La FIFA a officiellement contredit les déclarations du président de la Fédération royale marocaine de football (FRMF), Fawzi Lekjaa, qui affirmait que le Maroc accueillerait la finale de la Coupe du monde 2030. L'instance internationale a précisé qu'aucune décision n'avait encore été prise quant au stade hôte du match ultime.
Lekjaa trop pressé : la FIFA rectifie le tir
Fawzi Lekjaa avait déclenché une vive polémique en annonçant publiquement que la finale du Mondial 2030 se disputerait au Grand Stade Hassan II de Casablanca. La réaction de la FIFA ne s'est pas fait attendre.

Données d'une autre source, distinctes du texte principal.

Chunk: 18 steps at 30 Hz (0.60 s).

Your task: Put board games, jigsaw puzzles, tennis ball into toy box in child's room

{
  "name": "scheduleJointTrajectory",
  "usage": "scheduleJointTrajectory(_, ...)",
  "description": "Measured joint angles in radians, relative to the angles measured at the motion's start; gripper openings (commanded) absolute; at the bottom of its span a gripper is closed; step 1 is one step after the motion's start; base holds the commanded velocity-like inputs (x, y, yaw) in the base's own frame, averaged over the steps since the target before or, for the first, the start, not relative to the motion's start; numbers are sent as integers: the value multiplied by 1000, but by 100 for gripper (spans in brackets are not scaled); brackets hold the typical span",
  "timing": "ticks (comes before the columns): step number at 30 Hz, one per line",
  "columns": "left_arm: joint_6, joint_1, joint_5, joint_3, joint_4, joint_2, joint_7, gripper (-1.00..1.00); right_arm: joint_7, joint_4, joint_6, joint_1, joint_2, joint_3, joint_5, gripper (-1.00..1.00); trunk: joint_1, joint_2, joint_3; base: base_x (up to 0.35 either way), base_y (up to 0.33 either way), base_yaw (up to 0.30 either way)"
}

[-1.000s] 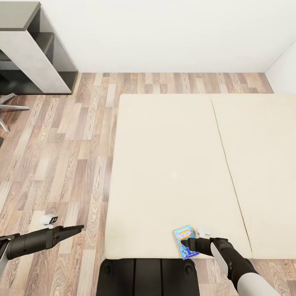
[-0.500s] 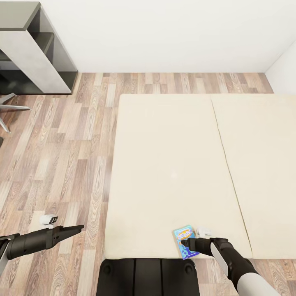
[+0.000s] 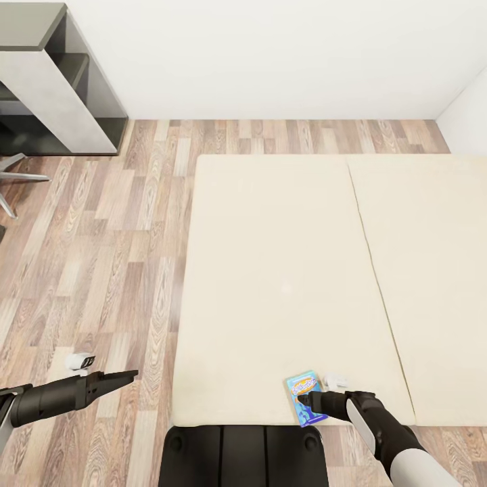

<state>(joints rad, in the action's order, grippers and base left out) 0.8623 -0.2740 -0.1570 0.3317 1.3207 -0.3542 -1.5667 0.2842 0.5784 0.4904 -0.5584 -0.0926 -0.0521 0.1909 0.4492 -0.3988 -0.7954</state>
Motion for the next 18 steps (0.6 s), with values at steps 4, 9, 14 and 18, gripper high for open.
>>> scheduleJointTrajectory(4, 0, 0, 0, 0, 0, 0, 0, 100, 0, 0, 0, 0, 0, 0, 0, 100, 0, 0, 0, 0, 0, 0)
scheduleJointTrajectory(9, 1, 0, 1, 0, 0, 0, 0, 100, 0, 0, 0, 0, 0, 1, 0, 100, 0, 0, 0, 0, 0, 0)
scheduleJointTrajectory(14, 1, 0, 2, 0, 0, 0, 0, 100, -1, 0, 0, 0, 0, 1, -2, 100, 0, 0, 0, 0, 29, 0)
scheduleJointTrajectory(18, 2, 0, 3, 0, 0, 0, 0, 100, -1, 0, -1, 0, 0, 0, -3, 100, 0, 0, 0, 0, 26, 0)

Par la voix d'un porte-parole dont l'identité n'a pas été révélée, relayé par le quotidien espagnol Marca, l'instance mondiale a fermement indiqué qu'aucune décision définitive n'avait été arrêtée concernant le stade retenu pour le match de la finale.
Le même porte-parole a tenu à rappeler que la FIFA avait déjà communiqué, dès le 5 août 2026, que ce choix interviendrait « en temps voulu ». Une mise au point qui contredit frontalement les certitudes affichées par le dirigeant marocain, par ailleurs membre du Conseil de la FIFA.

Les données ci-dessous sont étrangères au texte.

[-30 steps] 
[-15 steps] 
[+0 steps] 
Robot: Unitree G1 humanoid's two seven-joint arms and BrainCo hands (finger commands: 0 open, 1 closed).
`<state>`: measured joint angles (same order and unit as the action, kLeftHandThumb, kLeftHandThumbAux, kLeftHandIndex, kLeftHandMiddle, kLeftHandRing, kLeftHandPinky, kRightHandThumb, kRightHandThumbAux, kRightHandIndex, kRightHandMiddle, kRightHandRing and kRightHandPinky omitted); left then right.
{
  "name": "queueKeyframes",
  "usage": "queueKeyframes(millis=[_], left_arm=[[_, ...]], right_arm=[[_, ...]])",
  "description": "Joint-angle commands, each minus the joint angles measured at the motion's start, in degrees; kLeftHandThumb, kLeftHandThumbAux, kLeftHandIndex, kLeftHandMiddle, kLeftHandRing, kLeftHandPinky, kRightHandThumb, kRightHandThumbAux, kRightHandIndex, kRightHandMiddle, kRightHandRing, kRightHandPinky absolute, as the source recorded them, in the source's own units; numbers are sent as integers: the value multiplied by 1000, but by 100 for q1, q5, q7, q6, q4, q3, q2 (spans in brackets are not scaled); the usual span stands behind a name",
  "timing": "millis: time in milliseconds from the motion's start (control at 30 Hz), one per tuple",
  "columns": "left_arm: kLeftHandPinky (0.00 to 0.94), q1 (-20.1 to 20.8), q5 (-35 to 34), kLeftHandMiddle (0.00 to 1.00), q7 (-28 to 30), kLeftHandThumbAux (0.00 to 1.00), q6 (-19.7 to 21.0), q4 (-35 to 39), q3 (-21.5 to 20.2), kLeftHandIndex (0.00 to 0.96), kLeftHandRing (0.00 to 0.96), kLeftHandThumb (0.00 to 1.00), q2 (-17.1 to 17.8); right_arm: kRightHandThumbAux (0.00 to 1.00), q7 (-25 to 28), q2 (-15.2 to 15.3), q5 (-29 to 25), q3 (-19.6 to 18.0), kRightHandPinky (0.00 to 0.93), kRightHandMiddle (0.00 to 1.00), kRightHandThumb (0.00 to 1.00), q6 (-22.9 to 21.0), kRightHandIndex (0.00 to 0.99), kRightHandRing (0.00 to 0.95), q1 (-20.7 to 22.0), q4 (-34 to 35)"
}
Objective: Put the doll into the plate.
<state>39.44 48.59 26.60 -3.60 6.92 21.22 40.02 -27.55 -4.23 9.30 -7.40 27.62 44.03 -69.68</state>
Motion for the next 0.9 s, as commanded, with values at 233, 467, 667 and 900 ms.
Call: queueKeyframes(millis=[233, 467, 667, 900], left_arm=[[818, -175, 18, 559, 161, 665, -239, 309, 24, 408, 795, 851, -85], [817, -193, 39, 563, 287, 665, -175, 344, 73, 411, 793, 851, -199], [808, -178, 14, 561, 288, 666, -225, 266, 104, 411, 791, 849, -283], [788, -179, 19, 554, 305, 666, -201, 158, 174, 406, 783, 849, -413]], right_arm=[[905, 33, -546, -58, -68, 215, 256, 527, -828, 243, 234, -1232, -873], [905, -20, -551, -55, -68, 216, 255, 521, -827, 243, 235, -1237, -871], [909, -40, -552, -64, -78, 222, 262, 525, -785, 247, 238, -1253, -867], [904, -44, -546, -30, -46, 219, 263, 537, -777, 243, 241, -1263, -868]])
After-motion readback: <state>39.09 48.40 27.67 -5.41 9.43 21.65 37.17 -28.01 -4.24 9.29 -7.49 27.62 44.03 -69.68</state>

L'Espagne en embuscade, Tebas monte au créneau
Dans la course à l'organisation du match le plus convoité du football mondial, l'Espagne entend bien faire valoir ses droits. Plusieurs pistes sont évoquées pour accueillir la finale sur le sol ibérique, dont le Santiago Bernabéu ou le Camp Nou, deux enceintes de stature internationale.
Javier Tebas, président de LaLiga, a saisi l'occasion pour attaquer vivement la FIFA. Sur un ton sarcastique, il a mis en cause la crédibilité de l'instance mondiale :
« Lekjaa dit que la finale sera à Casablanca, la FIFA dit que c'est faux. Alors, qui ment ? Le président d'une fédération co-organisatrice, membre du Conseil de la FIFA lui-même ? Ou devons-nous croire, une fois de plus, le démenti officiel de la FIFA et d'Infantino ? »

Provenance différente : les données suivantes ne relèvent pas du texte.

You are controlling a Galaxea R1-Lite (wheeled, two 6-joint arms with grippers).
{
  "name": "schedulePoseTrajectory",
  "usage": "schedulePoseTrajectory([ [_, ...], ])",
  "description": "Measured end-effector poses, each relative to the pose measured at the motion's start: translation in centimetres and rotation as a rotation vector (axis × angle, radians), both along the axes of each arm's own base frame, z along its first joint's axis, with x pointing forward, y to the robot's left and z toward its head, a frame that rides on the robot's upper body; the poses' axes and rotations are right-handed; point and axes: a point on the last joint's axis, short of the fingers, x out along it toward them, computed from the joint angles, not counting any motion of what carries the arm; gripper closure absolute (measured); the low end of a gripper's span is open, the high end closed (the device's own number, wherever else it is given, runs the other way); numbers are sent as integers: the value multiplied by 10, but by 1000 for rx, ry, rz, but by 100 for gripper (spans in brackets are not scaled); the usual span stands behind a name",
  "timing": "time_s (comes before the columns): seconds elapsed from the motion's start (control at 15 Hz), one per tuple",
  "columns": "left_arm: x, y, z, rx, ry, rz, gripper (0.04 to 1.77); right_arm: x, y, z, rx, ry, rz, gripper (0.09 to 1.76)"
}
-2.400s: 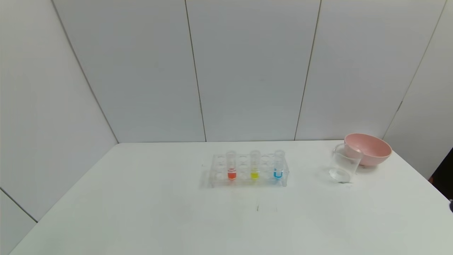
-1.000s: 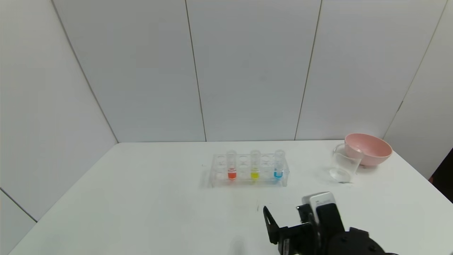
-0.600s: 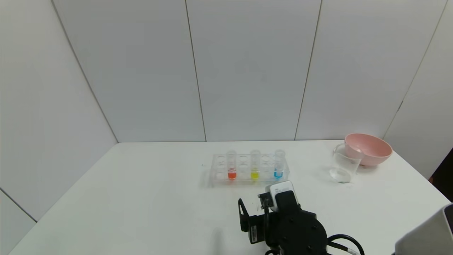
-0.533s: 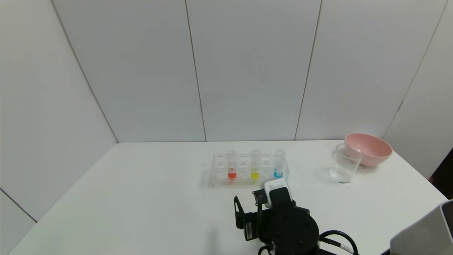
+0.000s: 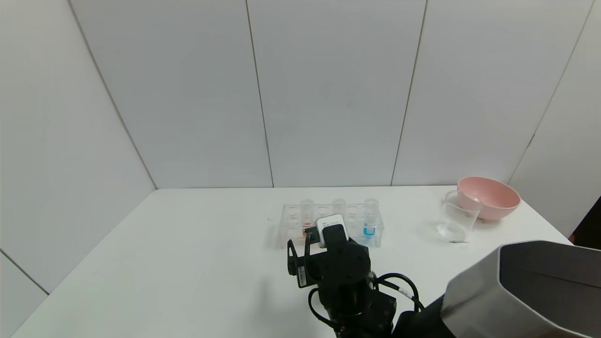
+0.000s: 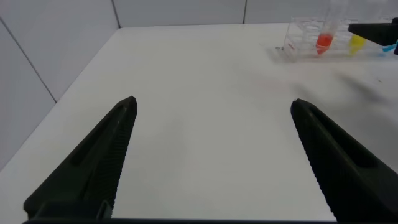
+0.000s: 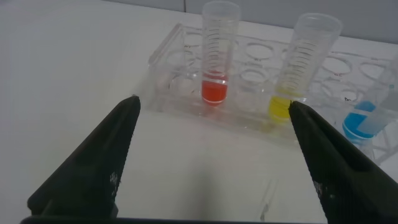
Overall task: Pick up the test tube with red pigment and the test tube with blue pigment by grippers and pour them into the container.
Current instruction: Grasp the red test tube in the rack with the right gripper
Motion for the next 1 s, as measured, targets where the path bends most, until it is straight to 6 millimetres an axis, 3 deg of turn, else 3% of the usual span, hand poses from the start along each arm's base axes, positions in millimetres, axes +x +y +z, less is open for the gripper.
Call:
schedulePoseTrajectory([
  [0.4, 0, 0, 0, 0, 0, 0, 5, 36, 13, -16, -8, -35, -4, 14],
  [1.0, 0, 0, 0, 0, 0, 0, 5, 61, 24, -11, -15, -101, -11, 14],
])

Cette controverse illustre les tensions croissantes autour de l'organisation du Mondial 2030, dont les matches se répartiront entre le Maroc, l'Espagne et le Portugal, avec des rencontres symboliques en Argentine, Uruguay et Paraguay pour le centenaire de la compétition. La désignation du stade de la finale s'annonce comme un dossier particulièrement sensible entre les nations co-organisatrices.